# Task brief:
Whenever a line in this data holds the word "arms", report that line in full.

___ Data shown ___

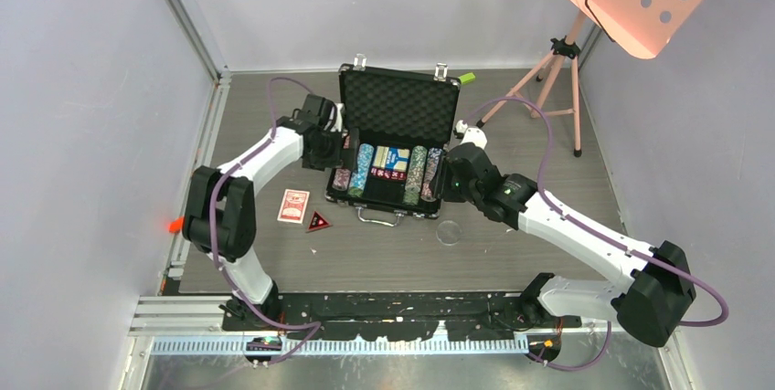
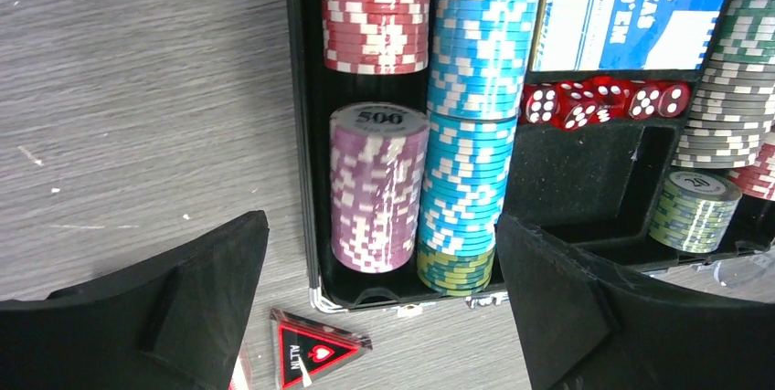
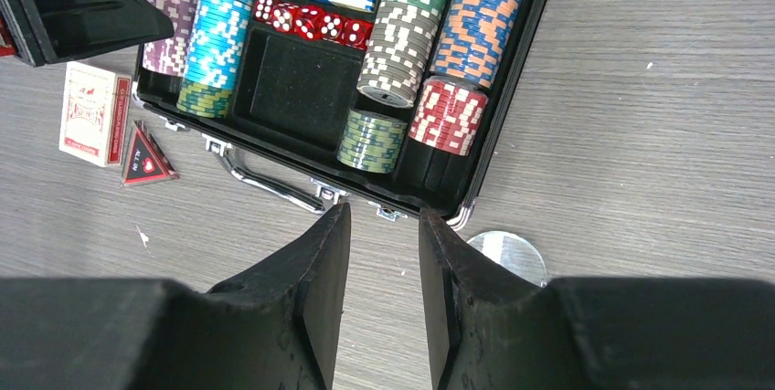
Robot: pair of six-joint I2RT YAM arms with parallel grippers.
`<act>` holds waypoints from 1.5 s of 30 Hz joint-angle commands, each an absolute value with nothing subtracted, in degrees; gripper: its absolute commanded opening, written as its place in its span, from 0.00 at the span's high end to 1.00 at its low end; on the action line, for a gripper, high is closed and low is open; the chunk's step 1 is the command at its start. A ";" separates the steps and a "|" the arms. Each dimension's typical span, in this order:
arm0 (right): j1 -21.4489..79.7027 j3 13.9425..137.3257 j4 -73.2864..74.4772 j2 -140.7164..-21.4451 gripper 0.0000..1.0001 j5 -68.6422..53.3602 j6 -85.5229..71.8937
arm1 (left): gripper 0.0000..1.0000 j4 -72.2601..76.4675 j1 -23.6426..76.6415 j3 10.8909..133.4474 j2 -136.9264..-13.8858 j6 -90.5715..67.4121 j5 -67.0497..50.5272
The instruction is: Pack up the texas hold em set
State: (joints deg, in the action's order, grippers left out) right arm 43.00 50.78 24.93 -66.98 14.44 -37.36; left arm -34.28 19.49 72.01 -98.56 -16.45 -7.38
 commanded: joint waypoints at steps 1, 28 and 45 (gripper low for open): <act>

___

# Written solution:
Robot: pair of six-joint I2RT YAM arms with parallel grippers.
`<act>` holds waypoints from 1.5 s of 30 Hz joint-angle commands, each an absolute value with nothing subtracted, in degrees; gripper: its absolute commanded opening, written as its place in its span, from 0.00 at the span's high end to 1.00 at its low end; on the action line, for a gripper, high is closed and low is open; the chunk's step 1 is the command at its start. A ";" separates the steps and a "|" the arms. Each dimension's typical span, in this order:

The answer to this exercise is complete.